Pitiful \Pit"i*ful\, a. 1. Full of pity; tender-hearted; compassionate; kind; merciful; sympathetic. [1913 Webster] The Lord is very pitiful, and of tender mercy. --James v. 11. [1913 Webster] 2. Piteous; lamentable; eliciting compassion. [1913 Webster] A thing, indeed, very pitiful and horrible. --Spenser. [1913 Webster] 3. To be pitied for littleness or meanness; miserable; paltry; contemptible; despicable. [1913 Webster] That's villainous, and shows a most pitiful ambition in the fool that uses it. --Shak. [1913 Webster] Syn: Despicable; mean; paltry.

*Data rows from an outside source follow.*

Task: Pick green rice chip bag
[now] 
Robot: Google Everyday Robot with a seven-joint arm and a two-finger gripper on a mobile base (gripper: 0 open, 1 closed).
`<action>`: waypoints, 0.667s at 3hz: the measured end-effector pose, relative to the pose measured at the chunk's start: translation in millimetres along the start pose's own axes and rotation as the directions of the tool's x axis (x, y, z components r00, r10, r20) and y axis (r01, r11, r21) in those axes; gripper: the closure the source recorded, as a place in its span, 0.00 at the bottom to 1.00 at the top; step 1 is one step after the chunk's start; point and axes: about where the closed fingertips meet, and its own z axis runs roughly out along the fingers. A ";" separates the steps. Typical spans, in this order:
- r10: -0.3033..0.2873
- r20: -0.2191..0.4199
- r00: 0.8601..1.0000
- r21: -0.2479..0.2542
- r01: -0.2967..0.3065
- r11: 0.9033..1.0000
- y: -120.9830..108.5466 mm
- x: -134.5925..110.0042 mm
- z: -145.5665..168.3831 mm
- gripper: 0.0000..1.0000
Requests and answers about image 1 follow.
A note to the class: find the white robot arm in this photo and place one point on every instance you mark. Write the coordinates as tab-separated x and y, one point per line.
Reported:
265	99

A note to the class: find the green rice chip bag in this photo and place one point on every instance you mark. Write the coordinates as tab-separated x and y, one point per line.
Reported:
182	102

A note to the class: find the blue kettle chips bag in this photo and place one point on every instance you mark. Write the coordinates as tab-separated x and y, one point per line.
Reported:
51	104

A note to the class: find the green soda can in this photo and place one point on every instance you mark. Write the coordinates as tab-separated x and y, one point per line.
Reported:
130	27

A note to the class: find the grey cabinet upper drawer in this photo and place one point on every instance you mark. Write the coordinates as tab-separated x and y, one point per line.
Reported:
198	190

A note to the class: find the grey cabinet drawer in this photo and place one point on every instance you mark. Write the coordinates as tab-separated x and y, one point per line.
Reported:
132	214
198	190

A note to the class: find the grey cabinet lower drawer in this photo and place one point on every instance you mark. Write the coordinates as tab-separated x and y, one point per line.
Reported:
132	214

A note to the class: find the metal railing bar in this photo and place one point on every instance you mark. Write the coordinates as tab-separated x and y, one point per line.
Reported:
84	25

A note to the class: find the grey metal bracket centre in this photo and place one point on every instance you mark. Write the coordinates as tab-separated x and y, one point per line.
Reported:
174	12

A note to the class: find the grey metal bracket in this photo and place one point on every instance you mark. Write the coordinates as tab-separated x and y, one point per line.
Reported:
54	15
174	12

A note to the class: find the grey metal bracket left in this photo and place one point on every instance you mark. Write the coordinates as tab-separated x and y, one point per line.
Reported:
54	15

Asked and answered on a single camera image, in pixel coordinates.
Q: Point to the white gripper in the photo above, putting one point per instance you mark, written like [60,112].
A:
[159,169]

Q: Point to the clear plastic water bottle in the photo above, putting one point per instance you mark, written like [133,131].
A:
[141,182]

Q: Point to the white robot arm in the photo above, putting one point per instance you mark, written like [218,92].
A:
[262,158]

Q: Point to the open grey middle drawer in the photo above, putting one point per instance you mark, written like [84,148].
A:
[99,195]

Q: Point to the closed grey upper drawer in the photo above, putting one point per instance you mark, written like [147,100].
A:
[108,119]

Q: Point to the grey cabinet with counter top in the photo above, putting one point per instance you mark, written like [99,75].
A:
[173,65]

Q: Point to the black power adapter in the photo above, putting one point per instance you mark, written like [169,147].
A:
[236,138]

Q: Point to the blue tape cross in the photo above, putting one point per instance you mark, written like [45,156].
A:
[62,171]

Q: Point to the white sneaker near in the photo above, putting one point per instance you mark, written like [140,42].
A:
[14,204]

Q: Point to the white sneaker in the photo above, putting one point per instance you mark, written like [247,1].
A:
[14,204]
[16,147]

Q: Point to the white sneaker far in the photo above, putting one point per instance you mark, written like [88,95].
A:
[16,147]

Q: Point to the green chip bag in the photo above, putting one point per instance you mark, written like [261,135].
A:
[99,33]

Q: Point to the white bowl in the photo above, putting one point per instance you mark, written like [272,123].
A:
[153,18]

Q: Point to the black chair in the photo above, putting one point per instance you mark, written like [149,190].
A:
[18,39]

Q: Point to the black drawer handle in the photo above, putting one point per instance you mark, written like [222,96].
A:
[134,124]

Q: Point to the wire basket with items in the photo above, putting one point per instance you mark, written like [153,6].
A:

See Contemptible. [1913 Webster] -- Pit"i*ful*ly, adv. -- Pit"i*ful*ness, n. [1913 Webster]
WordNet (r) 3.0 (2006):

pitiful adj 1: inspiring mixed contempt and pity; "their efforts were pathetic"; "pitiable lack of character"; "pitiful exhibition of cowardice" [syn: pathetic, pitiable, pitiful] 2: bad; unfortunate; "my finances were in a deplorable state"; "a lamentable decision"; "her clothes were in sad shape"; "a sorry state of affairs" [syn: deplorable, distressing, lamentable, pitiful, sad, sorry] 3: deserving or inciting pity; "a hapless victim"; "miserable victims of war"; "the shabby room struck her as extraordinarily pathetic"- Galsworthy; "piteous appeals for help"; "pitiable homeless children"; "a pitiful fate"; "Oh, you poor thing"; "his poor distorted limbs"; "a wretched life" [syn: hapless, miserable, misfortunate, pathetic, piteous, pitiable, pitiful, poor, wretched]
Moby Thesaurus II by Grady Ward, 1.0:

118 Moby Thesaurus words for "pitiful": abominable, affecting, arrant, atrocious, awful, base, beastly, beggarly, beneath contempt, beneath one, blameworthy, brutal, cheap, cheesy, common, contemptible, crummy, debasing, degrading, demeaning, deplorable, despicable, detestable, dire, disgraceful, disgusting, doleful, dreadful, egregious, enormous, fetid, filthy, flagrant, foul, fulsome, gaudy, gimcracky, grievous, gross, gutter, hateful, heartrending, heinous, horrible, horrid, humiliating, humiliative, infamous, infra dig, infra indignitatem, insignificant, lamentable, little, loathsome, lousy, mean, meretricious, miserable, monstrous, moving, nasty, nefarious, noisome, notorious, obnoxious, odious, offensive, opprobrious, outrageous, paltry, pathetic, piteous, pitiable, poor, rank, regrettable, reprehensible, repulsive, rotten, rubbishy, rueful, sad, scandalous, schlock, scrubby, scruffy, scummy, scurvy, scuzzy, shabby, shameful, shocking, shoddy, small, sordid, sorry, squalid, terrible, too bad, touching, trashy, trifling, trumpery, two-for-a-cent, two-for-a-penny, twopenny, twopenny-halfpenny, unbecoming, unclean, unimportant, unworthy of one, valueless, vile, villainous, woeful, worst, worthless, wretched
The Devil's Dictionary (1881-1906):

PITIFUL, adj. The state of an enemy of opponent after an imaginary encounter with oneself.